The majority of people struggling with addiction relapse at least one time before they achieve long-term sobriety. Being newly sober comes with a lot of challenges and complex emotions that are difficult to handle without that substance of choice. Even with FDA-approved treatments such as naloxone, suboxone, or methadone, 2/3 of individuals still, relapse after their first attempt at sobriety. Recognizing these triggers can help you or a loved one beat the odds. Here are the top 5.

1. Stress and Anxiety

Newly sober individuals are not equipped to handle stress healthily. They are used to using drugs or alcohol as a coping mechanism for any difficult situation that comes their way. Newly sober people tend to want a substance more during stressful circumstances, which makes handling the situation even more difficult.

The best way to handle stress is to create a plan and eliminate unnecessary chaos. This requires reevaluating friendships, relationships, jobs, or other stress-inducing situations. While it’s not a good idea to eliminate all stress (as this can be stressful in and of itself), there are several different unnecessary stressors that addicts tend to hoist on themselves. Finding solutions to problems, talking to your sponsor, and dealing with one problem at a time are all great ways to deal with stress in your life. Meditation, exercise, and positive thinking are other tried and true methods that help mitigate stress and anxiety.

2. Associations: People and Places

Addicts have several people and places in their lives that remind them of their addiction. They may have hung out with friends who were not positive influences. Perhaps some of them still have the addict’s number or contact information. Family members can even be a trigger, depending on the situation.

There has to be a better and more mature way to handle these associations. Enacting a plan with a sponsor can help enormously. For example, deleting all contacts of drug-related friendships from one’s phone is a good start. Or if a work-related friend asks the addict to go out for a drink, he may come up with a pre-planned excuse as to why he can’t. There must be positive people and places to replace these negative associations with. The addict must come up with some good alternatives so he/she does not become bored (which is also a trigger for relapse).

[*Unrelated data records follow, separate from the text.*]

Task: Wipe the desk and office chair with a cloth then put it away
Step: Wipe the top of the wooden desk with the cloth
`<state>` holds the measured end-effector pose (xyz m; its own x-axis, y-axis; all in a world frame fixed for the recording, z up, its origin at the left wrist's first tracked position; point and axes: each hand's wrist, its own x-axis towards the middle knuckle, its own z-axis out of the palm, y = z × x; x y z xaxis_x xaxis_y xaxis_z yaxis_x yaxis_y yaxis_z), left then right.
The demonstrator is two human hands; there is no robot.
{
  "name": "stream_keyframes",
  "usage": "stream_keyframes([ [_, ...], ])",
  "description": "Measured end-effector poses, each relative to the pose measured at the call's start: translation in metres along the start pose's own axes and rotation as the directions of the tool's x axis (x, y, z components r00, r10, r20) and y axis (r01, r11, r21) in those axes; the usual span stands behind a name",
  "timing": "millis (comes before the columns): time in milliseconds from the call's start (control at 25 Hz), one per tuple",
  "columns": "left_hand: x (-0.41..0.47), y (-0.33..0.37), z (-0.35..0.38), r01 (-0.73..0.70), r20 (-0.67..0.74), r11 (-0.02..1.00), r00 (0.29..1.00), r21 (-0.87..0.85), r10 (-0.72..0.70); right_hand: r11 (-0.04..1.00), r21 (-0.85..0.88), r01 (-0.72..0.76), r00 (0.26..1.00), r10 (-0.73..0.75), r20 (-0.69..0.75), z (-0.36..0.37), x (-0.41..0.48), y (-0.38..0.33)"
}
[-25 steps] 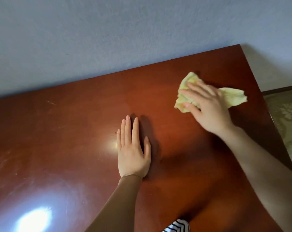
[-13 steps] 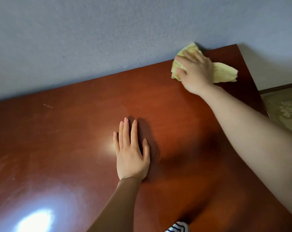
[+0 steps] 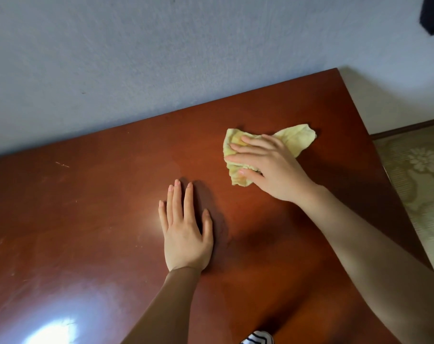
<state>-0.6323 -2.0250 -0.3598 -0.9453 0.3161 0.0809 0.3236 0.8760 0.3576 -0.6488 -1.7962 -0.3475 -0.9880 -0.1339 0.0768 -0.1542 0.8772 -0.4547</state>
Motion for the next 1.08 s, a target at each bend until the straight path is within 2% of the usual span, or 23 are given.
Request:
stream_keyframes([
  [80,0.0,0.0,0.001,0.0,-0.002,1.0,1.0,-0.005,0.0,0.998,-0.034,-0.046,0.998,0.044,-0.049,-0.009,-0.007,0.017],
  [160,0.0,-0.001,0.001,0.002,-0.005,1.0,1.0,-0.011,-0.002,0.982,-0.074,-0.172,0.977,0.16,-0.141,-0.02,-0.009,0.041],
  [280,0.0,-0.001,0.001,0.002,-0.002,1.0,1.0,-0.013,-0.002,0.917,-0.075,-0.392,0.897,0.363,-0.252,-0.039,-0.006,0.084],
  [520,0.0,-0.001,0.001,0.0,-0.007,1.0,1.0,-0.01,0.0,0.751,-0.017,-0.66,0.723,0.628,-0.287,-0.064,0.033,0.13],
  [640,0.001,-0.002,0.0,-0.004,-0.009,1.0,1.0,-0.009,0.004,0.689,-0.009,-0.725,0.662,0.693,-0.285,-0.059,0.042,0.124],
  [720,0.001,-0.001,0.0,-0.006,-0.01,1.0,1.0,-0.009,0.006,0.707,-0.011,-0.707,0.681,0.676,-0.281,-0.051,0.04,0.108],
  [840,0.002,0.0,-0.001,-0.004,-0.01,1.0,1.0,-0.007,0.004,0.794,-0.063,-0.604,0.777,0.57,-0.267,-0.029,0.029,0.066],
  [960,0.002,0.0,-0.002,-0.007,-0.023,1.0,1.0,-0.018,0.006,0.908,-0.084,-0.411,0.898,0.388,-0.205,-0.004,0.011,0.01],
  [1080,0.002,0.0,-0.002,-0.008,-0.039,1.0,0.999,-0.031,0.007,0.971,-0.068,-0.228,0.968,0.218,-0.121,0.018,-0.017,-0.037],
])
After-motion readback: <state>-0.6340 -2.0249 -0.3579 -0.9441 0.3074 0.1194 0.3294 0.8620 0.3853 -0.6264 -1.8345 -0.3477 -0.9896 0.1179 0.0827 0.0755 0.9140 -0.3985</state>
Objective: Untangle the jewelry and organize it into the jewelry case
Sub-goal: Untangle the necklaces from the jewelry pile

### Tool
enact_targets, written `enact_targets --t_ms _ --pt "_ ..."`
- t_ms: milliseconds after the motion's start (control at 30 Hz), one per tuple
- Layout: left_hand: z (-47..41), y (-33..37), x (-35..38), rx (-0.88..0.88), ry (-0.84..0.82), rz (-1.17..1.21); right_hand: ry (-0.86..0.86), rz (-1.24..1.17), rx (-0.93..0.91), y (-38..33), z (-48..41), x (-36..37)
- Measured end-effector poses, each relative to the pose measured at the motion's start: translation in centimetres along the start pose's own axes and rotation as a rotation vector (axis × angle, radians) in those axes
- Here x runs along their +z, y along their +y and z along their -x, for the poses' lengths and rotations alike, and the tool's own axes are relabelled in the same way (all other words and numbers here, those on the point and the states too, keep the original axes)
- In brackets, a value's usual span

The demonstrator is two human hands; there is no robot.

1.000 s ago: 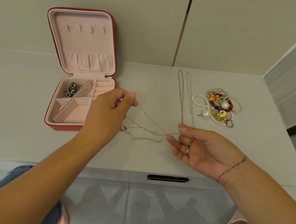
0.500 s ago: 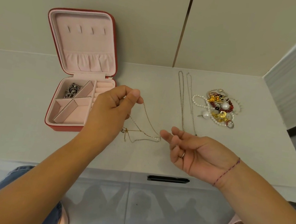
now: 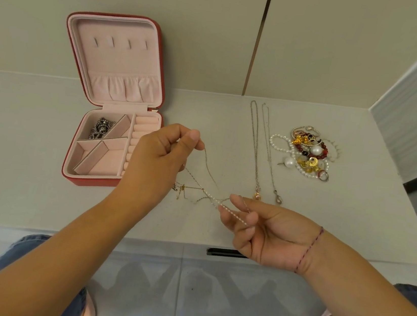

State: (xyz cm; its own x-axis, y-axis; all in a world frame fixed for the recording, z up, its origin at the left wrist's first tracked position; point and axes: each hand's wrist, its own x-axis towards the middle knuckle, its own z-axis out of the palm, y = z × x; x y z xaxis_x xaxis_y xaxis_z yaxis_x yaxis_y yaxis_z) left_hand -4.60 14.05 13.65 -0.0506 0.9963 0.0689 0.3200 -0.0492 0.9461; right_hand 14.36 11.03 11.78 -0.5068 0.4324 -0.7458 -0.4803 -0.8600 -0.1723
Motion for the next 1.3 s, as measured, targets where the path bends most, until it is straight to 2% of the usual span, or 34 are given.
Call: enact_targets --t_ms 200,333,433,567,667,733,967,1133,1300 --pt "0.3 0.1 0.2 0.0 -0.024 0.021 -0.084 0.029 0.0 0.0 0.1 0.2" --pt "0.3 0.0 0.4 -0.002 -0.047 0.04 -0.227 -0.001 -0.066 -0.4 -0.2 -0.1" --pt "0.4 0.0 0.4 -0.01 -0.054 0.034 -0.245 0.005 -0.11 -0.6 0.0 -0.1" --pt "0.4 0.0 0.5 -0.016 -0.057 0.03 -0.193 0.007 -0.134 -0.6 -0.1 -0.2" --pt "0.4 0.0 0.4 -0.013 -0.061 0.036 -0.093 0.033 -0.169 -0.6 0.1 0.2" --pt "0.4 0.0 0.4 -0.011 -0.055 0.031 0.006 0.09 -0.216 -0.6 0.2 0.5" --pt "0.3 -0.1 0.4 -0.009 -0.037 0.025 0.173 0.31 -0.353 -0.6 0.1 0.5" --pt "0.3 -0.2 0.4 -0.004 -0.043 0.023 0.203 0.347 -0.41 -0.7 0.2 0.3" --pt "0.3 -0.3 0.3 -0.007 -0.03 0.002 0.164 0.241 -0.412 -1.1 0.5 0.4"
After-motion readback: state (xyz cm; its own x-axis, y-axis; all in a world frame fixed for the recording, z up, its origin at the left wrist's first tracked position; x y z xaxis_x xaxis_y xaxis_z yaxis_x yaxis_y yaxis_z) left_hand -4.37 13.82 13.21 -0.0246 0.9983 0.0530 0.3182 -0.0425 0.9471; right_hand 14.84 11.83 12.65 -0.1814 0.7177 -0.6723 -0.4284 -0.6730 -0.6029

3. Seeing a Depiction of Substance

Maybe you notice an alcohol commercial on TV and it reminds you of the fun time you had 5 years ago at the bar with your friends. Or maybe you are getting groceries early in sobriety and you happen to walk down the liquor aisle by accident. Even a spoken reference to the substance of choice can be a trigger.

It’s important to center on the positive changes you are making in your life when these triggers arise. Write down a list of the negative consequences of the substance and place them somewhere you can see. Train your brain to remind yourself of these things whenever you see an image of the substance on TV or hear about it from a friend. This will help your brain associate the substance with negativity, rather than being a positive thing.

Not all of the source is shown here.